Cose che succedono la notte è una storia d’amore ed essendolo fin nelle viscere è anche senza scampo una storia di morte. La malattia e lo scorrere del tempo, lo svanire nella neve sono contraltari necessari allo slancio vitale, al tentativo disperato di salvare un matrimonio e al contempo di accogliere con sé una nuova giovanissima vita, tanto a lungo cercata e altrettanto a lungo negata (“Il marito si rese conto che lei aveva finito per diventargli ostile, per abbandonarlo, mentre lui era rimasto a guardarla abbandonare chiunque altro avesse amato”). Cameron, con la sua lingua schietta e inesorabile, ben tradotta come di consueto da Giuseppina Oneto, ha in sostanza scritto un romanzo che è filosofico senza volerlo essere fino in fondo, esistenzialista ma non privo di vivacità e anche di una certa disperata ironia. Il suo è un meccanismo narrativo sofisticato, nel senso della complessità e dell’incedere elegante, che muta in continuazione aspetto, attingendo a certa tradizione europea (E. M. Forster, Thomas Mann) e ravvivandola di tinte grottesche e asfissianti, quasi horror, in un’ambientazione cinematografica e stilizzata come se fosse un Wes Anderson sovvertito e snaturato.
In tutti questi sensi questo è libro sfuggente, indefinibile e unico, perché riconcilia con una letteratura quasi fine a se stessa, compiaciuta delle proprie capacità immaginifiche, ma anche pregna di significati che solcano in profondità il lettore.

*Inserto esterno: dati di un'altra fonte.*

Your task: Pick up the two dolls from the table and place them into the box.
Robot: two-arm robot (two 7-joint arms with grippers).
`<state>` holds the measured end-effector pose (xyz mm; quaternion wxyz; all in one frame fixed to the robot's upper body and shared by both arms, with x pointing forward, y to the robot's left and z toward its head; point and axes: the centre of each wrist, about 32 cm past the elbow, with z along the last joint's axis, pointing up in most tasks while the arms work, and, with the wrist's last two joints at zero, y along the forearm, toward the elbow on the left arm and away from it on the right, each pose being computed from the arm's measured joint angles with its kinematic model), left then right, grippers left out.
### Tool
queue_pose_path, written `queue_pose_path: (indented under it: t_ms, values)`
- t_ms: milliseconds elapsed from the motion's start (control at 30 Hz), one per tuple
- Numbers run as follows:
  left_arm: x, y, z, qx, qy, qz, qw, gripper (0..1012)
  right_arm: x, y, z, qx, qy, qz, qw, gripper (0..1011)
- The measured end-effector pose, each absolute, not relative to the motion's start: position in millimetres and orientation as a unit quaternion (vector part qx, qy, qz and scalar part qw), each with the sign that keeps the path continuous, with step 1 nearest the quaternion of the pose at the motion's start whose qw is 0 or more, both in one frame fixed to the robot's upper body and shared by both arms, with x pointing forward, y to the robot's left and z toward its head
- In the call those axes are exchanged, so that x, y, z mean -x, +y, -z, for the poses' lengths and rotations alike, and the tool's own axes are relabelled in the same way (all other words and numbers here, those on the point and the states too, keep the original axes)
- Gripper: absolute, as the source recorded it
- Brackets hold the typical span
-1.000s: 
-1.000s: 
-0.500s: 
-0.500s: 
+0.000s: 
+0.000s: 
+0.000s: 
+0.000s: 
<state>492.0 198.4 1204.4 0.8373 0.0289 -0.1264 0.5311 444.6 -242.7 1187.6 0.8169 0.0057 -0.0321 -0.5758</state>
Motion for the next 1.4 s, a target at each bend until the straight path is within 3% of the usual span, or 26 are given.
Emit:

Ancora in una dialettica inesausta all’interno dei vari protagonisti, Cameron lotta fra la propensione alla stasi, al mancato cambiamento (“come se lo scopo della vita fosse soltanto trovare una particolare ordinata nello spazio e occuparla; come se il mondo fosse un’immagine da comporre in maniera impeccabile”) e un’esistenza che necessariamente porta al moto perpetuo, alla necessità di affermarsi, negarsi e ancora modificarsi. Ecco, Cose che succedono la notte è proprio un romanzo che lotta contro l’immutabilità per abbracciare l’ineluttabile.